> **TASK BRIEF**: Among the entries below, extract exactly the lines that run from the one with "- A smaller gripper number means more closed" through the one with "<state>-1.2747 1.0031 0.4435", both ends included.

[Records from a data source]
..............................

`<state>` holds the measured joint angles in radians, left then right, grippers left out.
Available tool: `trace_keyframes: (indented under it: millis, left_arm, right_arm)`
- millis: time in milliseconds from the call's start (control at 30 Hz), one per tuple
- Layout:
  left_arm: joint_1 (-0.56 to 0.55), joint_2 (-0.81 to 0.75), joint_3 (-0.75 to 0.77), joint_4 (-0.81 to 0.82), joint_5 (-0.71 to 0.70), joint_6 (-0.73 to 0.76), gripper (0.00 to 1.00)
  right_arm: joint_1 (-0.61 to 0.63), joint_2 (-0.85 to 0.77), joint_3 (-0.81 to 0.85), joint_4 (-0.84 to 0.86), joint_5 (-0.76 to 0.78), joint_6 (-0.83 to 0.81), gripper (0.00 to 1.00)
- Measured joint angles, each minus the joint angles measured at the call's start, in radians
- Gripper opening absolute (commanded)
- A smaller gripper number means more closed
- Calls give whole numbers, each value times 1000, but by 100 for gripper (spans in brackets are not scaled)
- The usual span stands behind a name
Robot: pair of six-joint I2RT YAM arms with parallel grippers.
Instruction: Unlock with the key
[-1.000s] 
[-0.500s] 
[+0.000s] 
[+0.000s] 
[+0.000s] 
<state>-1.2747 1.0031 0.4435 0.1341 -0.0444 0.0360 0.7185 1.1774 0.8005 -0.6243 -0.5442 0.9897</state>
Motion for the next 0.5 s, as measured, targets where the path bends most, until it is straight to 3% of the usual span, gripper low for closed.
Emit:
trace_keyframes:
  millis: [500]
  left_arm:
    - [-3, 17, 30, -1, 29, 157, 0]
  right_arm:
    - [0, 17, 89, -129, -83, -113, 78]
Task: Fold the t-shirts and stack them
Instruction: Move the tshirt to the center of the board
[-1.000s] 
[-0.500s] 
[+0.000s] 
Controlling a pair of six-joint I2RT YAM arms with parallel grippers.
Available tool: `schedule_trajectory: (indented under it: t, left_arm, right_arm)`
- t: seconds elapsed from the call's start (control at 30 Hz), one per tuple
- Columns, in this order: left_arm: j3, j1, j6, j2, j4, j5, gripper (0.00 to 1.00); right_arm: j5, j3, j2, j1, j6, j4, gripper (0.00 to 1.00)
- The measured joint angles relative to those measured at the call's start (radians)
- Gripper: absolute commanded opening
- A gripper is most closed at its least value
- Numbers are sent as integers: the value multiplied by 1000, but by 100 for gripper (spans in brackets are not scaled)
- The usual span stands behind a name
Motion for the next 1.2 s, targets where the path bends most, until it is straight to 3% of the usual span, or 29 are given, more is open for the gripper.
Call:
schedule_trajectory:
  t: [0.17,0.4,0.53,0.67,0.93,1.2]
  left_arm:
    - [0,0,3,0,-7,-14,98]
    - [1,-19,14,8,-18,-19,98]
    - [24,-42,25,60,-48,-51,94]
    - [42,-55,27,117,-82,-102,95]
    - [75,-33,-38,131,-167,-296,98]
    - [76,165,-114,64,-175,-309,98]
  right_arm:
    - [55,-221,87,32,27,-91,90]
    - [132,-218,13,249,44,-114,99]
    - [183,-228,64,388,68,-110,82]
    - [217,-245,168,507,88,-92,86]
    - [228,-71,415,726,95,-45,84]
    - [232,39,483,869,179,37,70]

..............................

> **THE ANSWER**:
- A smaller gripper number means more closed
- Calls give whole numbers, each value times 1000, but by 100 for gripper (spans in brackets are not scaled)
- The usual span stands behind a name
Robot: pair of six-joint I2RT YAM arms with parallel grippers.
Instruction: Unlock with the key
[-1.000s] 
[-0.500s] 
[+0.000s] 
[+0.000s] 
[+0.000s] 
<state>-1.2747 1.0031 0.4435 0.1341 -0.0444 0.0360 0.7185 1.1774 0.8005 -0.6243 -0.5442 0.9897</state>

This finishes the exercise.